Eddy led Joanna to the spot where he had climbed in and out of a sandy creek bed. They slogged through damp sand for some fifty yards. By the time they reached the place where the slide had come down the mountain, Joanna knew they were close to the body. She could smell it.
No wonder the dogs focused in on this instead of Trina Berridge,
she thought.
They could probably smell it for miles. And no wonder, either, why Eddy Sandoval was waiting in his Bronco when we got here.

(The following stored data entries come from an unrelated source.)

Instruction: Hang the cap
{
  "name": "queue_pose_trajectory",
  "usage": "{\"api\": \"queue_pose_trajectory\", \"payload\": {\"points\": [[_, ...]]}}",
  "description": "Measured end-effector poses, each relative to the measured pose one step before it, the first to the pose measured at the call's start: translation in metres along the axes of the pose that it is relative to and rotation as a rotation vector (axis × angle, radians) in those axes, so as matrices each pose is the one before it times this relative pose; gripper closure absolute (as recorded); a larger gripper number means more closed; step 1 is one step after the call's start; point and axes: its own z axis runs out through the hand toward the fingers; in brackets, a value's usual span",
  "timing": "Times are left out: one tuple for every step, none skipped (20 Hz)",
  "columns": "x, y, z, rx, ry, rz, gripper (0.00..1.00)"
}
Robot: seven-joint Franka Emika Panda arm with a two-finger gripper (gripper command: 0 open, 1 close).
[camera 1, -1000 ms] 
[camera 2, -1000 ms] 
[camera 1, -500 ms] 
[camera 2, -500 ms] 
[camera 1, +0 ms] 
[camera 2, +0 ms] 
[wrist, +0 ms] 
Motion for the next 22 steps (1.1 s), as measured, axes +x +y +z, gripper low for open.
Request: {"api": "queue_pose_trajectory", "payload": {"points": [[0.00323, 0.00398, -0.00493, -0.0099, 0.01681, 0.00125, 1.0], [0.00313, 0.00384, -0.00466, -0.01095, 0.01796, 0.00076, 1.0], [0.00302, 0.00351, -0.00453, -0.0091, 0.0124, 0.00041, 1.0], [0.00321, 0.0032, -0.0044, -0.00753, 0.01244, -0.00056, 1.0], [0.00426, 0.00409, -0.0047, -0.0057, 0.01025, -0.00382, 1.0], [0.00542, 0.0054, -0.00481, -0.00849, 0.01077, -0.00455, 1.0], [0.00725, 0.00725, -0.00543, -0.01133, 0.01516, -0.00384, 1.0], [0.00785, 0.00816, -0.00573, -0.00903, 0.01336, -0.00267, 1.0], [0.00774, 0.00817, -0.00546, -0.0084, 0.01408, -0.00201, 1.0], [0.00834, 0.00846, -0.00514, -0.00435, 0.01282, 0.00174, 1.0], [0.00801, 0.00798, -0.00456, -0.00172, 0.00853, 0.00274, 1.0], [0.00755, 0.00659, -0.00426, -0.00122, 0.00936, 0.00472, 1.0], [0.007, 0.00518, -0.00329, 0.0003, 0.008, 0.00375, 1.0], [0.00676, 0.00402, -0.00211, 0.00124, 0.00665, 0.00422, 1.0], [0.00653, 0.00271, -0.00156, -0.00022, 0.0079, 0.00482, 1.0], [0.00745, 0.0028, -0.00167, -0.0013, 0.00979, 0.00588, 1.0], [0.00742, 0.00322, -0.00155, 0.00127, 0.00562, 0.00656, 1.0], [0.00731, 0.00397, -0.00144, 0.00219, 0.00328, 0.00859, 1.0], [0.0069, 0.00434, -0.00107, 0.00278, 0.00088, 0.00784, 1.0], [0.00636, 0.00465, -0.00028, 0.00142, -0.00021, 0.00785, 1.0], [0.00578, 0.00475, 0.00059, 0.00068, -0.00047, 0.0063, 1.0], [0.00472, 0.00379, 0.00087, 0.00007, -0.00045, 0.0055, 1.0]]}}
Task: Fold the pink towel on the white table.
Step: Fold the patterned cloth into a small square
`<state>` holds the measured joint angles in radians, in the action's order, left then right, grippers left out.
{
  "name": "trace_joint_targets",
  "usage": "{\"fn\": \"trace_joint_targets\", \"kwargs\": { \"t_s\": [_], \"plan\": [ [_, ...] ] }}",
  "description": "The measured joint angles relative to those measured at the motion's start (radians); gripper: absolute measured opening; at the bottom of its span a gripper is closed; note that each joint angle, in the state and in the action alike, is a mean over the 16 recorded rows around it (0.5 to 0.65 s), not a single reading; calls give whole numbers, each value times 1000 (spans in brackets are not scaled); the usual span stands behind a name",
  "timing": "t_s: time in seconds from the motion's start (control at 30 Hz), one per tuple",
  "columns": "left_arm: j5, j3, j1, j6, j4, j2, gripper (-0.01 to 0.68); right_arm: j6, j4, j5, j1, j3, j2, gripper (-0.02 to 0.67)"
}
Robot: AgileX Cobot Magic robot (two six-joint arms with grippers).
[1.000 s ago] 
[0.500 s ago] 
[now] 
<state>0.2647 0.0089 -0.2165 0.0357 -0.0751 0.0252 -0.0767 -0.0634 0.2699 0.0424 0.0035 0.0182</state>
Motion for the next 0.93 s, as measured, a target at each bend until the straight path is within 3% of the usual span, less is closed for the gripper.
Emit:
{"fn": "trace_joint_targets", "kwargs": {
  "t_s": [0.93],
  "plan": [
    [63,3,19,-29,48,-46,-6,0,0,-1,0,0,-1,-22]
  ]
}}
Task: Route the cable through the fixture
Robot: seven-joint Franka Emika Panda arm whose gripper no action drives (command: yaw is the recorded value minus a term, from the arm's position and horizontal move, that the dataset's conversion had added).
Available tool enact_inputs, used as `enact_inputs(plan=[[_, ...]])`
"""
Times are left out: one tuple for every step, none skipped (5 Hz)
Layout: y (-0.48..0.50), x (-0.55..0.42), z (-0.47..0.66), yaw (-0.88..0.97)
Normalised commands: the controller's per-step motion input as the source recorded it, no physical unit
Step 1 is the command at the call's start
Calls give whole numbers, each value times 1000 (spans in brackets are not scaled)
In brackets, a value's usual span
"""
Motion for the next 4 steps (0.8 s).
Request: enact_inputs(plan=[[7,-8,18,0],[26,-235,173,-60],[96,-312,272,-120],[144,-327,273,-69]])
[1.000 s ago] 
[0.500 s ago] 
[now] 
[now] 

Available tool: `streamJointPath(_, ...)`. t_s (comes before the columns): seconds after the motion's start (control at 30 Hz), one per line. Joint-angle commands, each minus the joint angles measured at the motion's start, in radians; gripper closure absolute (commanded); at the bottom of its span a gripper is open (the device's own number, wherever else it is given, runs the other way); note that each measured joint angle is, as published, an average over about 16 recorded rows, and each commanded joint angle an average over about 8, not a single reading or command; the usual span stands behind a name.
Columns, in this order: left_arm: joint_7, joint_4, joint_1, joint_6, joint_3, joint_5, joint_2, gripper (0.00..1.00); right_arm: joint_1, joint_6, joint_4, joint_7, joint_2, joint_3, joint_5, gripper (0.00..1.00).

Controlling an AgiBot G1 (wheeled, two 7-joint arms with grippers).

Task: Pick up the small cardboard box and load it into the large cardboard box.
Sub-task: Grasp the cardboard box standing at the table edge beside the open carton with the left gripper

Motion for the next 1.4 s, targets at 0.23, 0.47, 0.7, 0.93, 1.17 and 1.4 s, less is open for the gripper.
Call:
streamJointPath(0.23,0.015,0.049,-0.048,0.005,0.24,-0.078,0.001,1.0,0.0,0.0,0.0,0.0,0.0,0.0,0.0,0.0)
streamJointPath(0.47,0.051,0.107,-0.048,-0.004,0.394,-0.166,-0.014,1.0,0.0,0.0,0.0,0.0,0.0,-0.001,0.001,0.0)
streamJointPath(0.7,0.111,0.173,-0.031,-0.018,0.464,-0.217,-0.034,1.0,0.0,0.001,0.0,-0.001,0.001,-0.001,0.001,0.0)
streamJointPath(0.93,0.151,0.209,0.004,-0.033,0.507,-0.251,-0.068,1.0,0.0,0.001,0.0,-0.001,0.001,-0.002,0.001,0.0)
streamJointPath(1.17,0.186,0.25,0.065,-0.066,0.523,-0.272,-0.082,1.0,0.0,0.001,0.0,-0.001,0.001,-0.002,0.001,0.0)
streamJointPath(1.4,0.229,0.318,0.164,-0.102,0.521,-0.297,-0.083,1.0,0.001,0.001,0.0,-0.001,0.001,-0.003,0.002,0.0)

For the next several minutes she examined the walls of the arroyo. In the end, she agreed with Deputy Sandoval's assessment. As long as another gully-washer of a storm didn't break loose another several-ton hunk of cliff face, the shelf was probably safe enough. After that, they retraced their footsteps out of the wash and then made the steep climb up to the shelf.

Once they were out on the ledge, footing was somewhat more solid than it had been on the hillside, but it was still a long way from foolproof. Here and there, loose rocks and gravel lay along; the surface, wailing to trip the unwary. The shelf was five to six feet wide and not more than three to four feet tall. The problem was that beneath that three-foot sheer drop, the rocky flank of the mountainside fell away at an impossibly steep angle. Anyone tumbling off that first three foot cliff probably wouldn't stop rolling for a long, long, way.

Picking her way south along the cliff face, Joanna was thankful she wasn't particularly frightened of heights. She did worry, though, about the possibility of tripping over a dozing rattlesnake.